## Problem statement
Which lines below fall between the one containing "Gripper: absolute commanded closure" and the one containing "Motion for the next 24"? Repeat them exactly, counting both of those lines, and add nothing else.

## Available data
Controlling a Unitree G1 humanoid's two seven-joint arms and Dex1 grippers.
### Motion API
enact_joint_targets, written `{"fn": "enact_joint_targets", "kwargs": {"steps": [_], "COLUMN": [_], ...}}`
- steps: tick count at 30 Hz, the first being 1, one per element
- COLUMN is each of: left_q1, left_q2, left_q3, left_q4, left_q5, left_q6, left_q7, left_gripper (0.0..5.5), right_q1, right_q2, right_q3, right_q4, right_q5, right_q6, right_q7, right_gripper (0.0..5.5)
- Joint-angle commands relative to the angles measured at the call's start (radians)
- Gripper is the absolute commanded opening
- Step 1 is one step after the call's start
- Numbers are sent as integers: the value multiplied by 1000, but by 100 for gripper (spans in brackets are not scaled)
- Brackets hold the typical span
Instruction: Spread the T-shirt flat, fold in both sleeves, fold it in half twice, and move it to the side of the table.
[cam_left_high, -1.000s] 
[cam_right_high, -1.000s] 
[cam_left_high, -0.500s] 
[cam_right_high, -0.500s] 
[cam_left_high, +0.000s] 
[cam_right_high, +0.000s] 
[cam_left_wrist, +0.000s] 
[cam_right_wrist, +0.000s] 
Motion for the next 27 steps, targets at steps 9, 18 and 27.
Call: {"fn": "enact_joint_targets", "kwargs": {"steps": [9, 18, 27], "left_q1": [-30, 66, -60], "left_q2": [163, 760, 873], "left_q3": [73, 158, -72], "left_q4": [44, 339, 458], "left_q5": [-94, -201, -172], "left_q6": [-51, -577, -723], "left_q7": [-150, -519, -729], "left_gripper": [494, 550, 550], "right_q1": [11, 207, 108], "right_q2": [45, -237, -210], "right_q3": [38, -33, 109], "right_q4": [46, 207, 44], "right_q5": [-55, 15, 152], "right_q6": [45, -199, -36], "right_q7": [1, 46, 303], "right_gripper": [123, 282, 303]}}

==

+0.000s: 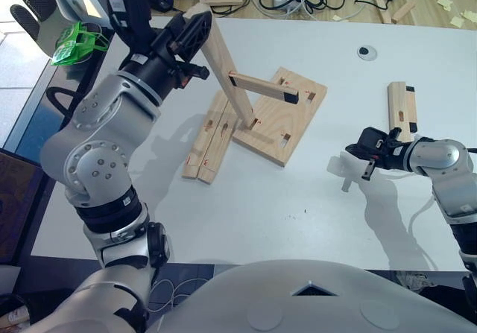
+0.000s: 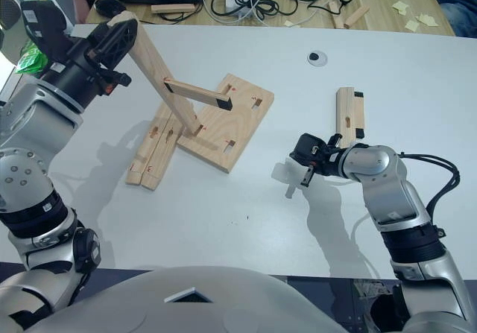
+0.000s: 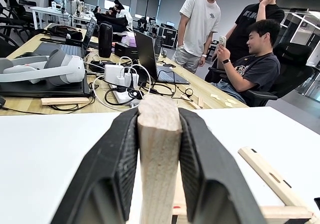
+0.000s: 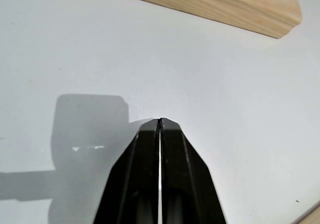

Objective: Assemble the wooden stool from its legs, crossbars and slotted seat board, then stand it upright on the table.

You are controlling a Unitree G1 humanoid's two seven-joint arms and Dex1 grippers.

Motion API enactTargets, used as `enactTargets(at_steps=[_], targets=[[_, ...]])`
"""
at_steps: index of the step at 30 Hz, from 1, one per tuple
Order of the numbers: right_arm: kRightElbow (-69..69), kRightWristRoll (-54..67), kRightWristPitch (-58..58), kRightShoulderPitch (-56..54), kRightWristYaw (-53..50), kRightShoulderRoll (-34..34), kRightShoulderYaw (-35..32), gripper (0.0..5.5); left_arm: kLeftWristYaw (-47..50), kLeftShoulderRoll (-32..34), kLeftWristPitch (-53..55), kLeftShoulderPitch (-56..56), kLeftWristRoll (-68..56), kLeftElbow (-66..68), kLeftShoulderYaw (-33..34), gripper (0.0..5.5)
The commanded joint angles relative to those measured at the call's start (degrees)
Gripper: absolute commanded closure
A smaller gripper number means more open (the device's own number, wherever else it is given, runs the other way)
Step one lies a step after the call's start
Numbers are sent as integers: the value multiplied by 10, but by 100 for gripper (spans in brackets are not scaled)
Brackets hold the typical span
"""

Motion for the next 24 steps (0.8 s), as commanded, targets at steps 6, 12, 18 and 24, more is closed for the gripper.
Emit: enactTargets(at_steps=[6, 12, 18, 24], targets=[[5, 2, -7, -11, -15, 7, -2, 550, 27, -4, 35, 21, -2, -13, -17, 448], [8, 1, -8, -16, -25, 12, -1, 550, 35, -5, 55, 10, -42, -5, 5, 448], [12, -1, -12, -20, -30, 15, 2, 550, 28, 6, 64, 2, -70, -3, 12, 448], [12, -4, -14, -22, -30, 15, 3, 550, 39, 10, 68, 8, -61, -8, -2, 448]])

## Result
Gripper: absolute commanded closure
A smaller gripper number means more open (the device's own number, wherever else it is given, runs the other way)
Step one lies a step after the call's start
Numbers are sent as integers: the value multiplied by 10, but by 100 for gripper (spans in brackets are not scaled)
Brackets hold the typical span
"""

Motion for the next 24 steps (0.8 s), as commanded, targets at steps 6, 12, 18 and 24, more is closed for the gripper.

The requested output is now complete.